Copa and Cogeca, the organisations representing European farmers and agri co-operatives, have raised concerns over the rapid deterioration of the milk market. Speaking at the EU Milk Market Observatory on 28 July, chair of Copa-Cogeca Milk Working Party, Mansel Raymond, argued that without EU action many producers would be forced out of business by winter.
“The market is in a much more perilous state than it was four weeks ago, with producer prices far below production costs. It’s a critical situation for many dairy farmers across Europe,” he said.
The drop in milk prices is affecting farmers across the whole of the EU. In the Netherlands, Dutch farmers receive 30% less for milk than they did a year ago, according to the national statistics office CBS. Nevertheless, milk prices in shops have decreased by only 5%. This is due to a number of factors affecting milk prices, including transport costs and long-term contracts between farmers and supermarkets. Agricultural exports are also under pressure due to the Russian boycott against EU agricultural products. The Russian embargo is a response to sanctions on the Kremlin over the Ukraine crisis.
Rabobank, the Dutch co-operative bank that is the main source of finance for the dairy sector in the Netherlands advised farmers to wait until they made new investments and said milk prices could drop even further. Rabobank’s Dairy Quarterly, published on 22 June, highlighted that the world was still producing more milk than the market needed.
In the UK, farmers are losing up to 10p for each litre they sell. As part of a Milk Trolley Challenge, protesters have removed all milk from shops including Morrisons and Lidl and either paid for it or left the trolleys at the checkout. Meanwhile in France, farmers have been striking over the drop in milk and meat prices. French farmers have stopped trucks carrying imported produce at the borders with Spain and Germany.
According to the EU Milk Market Observatory milk production in the 28 EU member states remains above 2014 levels, with excessing stock for milk and cheese. In 13 EU member states, production in the first five months of the year was higher than in 2014. This is also due to the European Union ending milk production limits on 1 April. Introduced 30 years ago to address overproduction in the milk sector, milk quotas were removed in April this year, with the expectation that global demand would support prices. However, New Zealand, the world’s largest dairy exporter, has continued to increase production. The USA and Australia have also witnessed an increase in production.
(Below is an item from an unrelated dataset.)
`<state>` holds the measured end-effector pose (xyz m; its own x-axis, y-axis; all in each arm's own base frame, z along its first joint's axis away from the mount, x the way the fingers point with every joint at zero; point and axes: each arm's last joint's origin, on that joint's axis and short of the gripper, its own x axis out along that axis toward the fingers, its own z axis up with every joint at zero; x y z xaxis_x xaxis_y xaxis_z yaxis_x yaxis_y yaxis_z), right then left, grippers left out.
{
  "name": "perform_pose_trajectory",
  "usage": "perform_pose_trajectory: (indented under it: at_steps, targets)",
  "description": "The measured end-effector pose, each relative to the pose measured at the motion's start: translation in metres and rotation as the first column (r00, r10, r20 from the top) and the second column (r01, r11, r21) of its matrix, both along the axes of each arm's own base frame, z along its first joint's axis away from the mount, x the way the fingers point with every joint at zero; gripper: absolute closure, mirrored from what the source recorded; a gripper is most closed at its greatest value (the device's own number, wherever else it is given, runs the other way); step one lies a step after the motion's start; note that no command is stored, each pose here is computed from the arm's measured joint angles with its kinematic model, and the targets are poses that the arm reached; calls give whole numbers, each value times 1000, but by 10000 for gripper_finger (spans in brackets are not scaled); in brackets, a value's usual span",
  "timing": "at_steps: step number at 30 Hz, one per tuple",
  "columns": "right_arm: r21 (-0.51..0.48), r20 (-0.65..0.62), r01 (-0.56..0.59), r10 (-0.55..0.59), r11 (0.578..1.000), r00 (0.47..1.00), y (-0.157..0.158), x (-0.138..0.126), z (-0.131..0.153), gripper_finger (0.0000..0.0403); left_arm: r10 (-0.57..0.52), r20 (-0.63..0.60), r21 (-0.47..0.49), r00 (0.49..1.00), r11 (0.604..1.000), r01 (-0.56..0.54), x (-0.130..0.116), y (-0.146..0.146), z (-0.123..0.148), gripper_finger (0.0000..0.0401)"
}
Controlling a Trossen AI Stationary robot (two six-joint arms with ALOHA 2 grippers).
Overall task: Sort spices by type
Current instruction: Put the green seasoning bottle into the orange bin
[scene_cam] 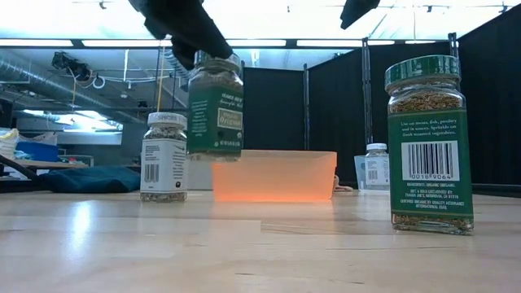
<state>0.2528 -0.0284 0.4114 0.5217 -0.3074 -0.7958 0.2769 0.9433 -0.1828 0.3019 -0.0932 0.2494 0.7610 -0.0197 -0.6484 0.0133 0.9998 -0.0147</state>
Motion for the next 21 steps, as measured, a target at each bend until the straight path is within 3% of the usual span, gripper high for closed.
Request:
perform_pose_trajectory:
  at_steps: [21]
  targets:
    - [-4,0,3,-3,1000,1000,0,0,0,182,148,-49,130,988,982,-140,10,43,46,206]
“The EU Commission must act to improve the situation short term so that producers can meet demand which is expected to rise in the medium term,” said Mr Raymond. “With 88% of milk produced in the EU intended for domestic consumption, the situation must also be taken seriously by all participants in the supply chain. If retailers continue to force prices down, we will see a big exodus of milk producers causing increased volatility on the market. We need a commitment from them on this. A loss of production capacity in the milk sector would also disturb the meat market.”
At the meeting various producer organisations asked the EU Commission to take action, some advocating an increase in dairy intervention prices and financial support to help farmers overcome the situation. Others have asked the Commission to propose measures to regulate supply.
Increasing intervention prices would be counterproductive, thinks EU Commissioner Phil Hogan. “Indeed, in a situation where production quotas no longer exist, it is of paramount importance that farmers and economic operators follow market signals,” he said in a European parliament plenary session debate on 6 July.
Referring to proposals to increase intervention prices, he said: “This would do nothing but delay the inevitable and necessary adjustment and make it more painful. As we move towards a market-orientated policy, such a move would give the wrong signal. There is a need to change our mind-set: the goal is not to produce as much as we can, but as much as much we can find a market for.”
Mr Hogan added that the Commission had already taken some measures to address the situation, including special targeted support of €40m granted to dairy farmers from those member states most directly hit by the Russian ban.
Dairy is also the second recipient of voluntary-coupled support. The voluntary-coupled payment scheme (VCS) was included in the 2013 Common Agricultural Policy reform and enables member states to grant voluntary-coupled support to types of farming or specific sectors that are particularly important and undergo certain difficulties. The sector received €820m (across 19 member states); 20% of the VCS amount available.
“We want the EU Commission to allow Member States to advance the direct payments before the 1st of December,” added Mr Raymond. “Around €700m will also be taken out of the dairy sector as a result of the 2014/2015 milk super levy bill at a time when dairy farmers desperately need cash. This should therefore be returned to the sector to help farmers with their cash flow problems. The EU intervention price must also be increased to put a floor in the market. Last set in 2008, it is nowhere near production costs. Without these measures, we will no longer have a viable dairy sector in the future to meet growing demand and ensure consumers have a balanced, nutritious diet.”